Mining Imperfect Data

Presented: Tuesday, April 18th, 2006

Speakers: Ronald Pearson, ProSanos Corporation and Michael O'Connell, Insightful Corporation

This presentation considers the origins, consequences, and treatments of a variety of important data anomalies, including missing data, outliers, misalignment errors (both record and field misalignments), disguised missing data, and various local anomalies (e.g., time-series outliers and patchy record anomalies). All of these problems are illustrated either with real datasets or published accounts to demonstrate their practical importance, character, and severity. Many of the examples discussed involve clinical datasets, but it is important to emphasize that the problems described here can arise in any application area, with potentially severe consequences if they are not handled correctly. In particular, all of these data anomalies have the potential of introducing large biases into analysis results, especially the more subtle ones like misalignment errors or disguised missing data, which can easily go undetected.

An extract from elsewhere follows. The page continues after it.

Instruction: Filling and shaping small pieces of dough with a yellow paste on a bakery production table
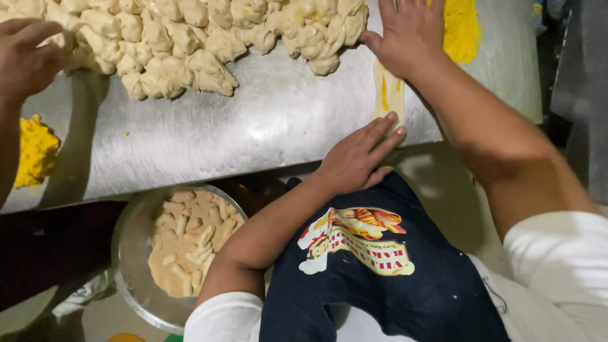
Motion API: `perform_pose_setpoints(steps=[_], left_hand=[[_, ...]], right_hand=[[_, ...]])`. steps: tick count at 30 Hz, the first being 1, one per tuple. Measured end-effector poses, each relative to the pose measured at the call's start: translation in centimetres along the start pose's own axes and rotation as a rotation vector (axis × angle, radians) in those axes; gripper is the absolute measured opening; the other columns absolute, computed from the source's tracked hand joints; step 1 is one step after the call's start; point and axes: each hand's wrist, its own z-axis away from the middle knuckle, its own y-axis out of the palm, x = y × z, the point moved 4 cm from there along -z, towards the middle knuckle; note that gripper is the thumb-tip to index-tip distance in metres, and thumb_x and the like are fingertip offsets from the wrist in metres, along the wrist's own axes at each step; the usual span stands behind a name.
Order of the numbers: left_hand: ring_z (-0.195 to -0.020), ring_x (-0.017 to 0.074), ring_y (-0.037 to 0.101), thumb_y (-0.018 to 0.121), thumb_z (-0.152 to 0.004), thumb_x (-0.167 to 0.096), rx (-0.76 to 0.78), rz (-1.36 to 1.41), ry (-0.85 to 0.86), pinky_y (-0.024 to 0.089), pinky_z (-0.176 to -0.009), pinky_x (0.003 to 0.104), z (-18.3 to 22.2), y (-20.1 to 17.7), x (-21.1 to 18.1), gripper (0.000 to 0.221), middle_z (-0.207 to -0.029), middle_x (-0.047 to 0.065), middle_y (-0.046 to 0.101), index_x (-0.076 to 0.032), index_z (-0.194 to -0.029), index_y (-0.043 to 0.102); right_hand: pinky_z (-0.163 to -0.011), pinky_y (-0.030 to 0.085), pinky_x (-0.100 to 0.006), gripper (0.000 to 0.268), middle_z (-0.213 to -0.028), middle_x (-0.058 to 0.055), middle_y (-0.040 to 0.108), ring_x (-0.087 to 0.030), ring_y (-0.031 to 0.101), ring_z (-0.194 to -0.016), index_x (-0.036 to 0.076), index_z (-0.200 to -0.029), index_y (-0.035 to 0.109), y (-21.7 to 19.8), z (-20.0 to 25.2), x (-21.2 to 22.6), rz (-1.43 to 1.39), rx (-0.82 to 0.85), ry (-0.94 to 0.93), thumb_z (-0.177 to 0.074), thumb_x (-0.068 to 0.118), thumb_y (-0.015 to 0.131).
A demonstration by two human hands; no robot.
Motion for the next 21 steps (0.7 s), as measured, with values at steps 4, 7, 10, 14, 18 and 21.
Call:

Ron Pearson, ProSanos Corporation

Ronald K. Pearson is Senior Scientist with ProSanos Corporation and holds an adjunct faculty position with the Department of Pathology, Anatomy and Cell Biology at Jefferson Medical College, Thomas Jefferson University in Philadelphia. His primary research interests are in the areas of exploratory data analysis, particularly for large observational clinical datasets, the analysis and identification of nonlinear discrete-time dynamical models, and nonlinear digital signal processing, particularly as it relates to cleaning time-series data. He is author of the books Discrete-Time Dynamic Models (Oxford University Press, 1999) and Mining Imperfect Data (SIAM, 2005), and coauthor of the book Identification and Control Using Volterra Models (Springer, 2001) with F.J. Doyle, III and B.A. Ogunnaike. He has published three encyclopedia articles and approximately 100 journal and conference papers.


Michael O'Connell, Director of Life Sciences,
Insightful Corporation

Michael O'Connell has been working in the medical device, diagnostics, pharmaceutical and biotech arena for the past 15 years. Dr. O'Connell's background and graduate work was in applied statistics and he has published more than 40 papers on statistical methods and life science applications including calibration, mixed models, and nonparametric regression. He has also written several statistical software packages and libraries using S-PLUS, R and SAS. Most recently he has been active in bioinformatics and the statistical analysis of microarray data; and in the development of tools for analysis and reporting of clinical and safety data from
S-PLUS.

Dr. O'Connell holds a Bachelors degree in Science from the University of Sydney, a Masters degree in Statistics from the University of New South Wales and a Ph.D. in Statistics from North Carolina State University.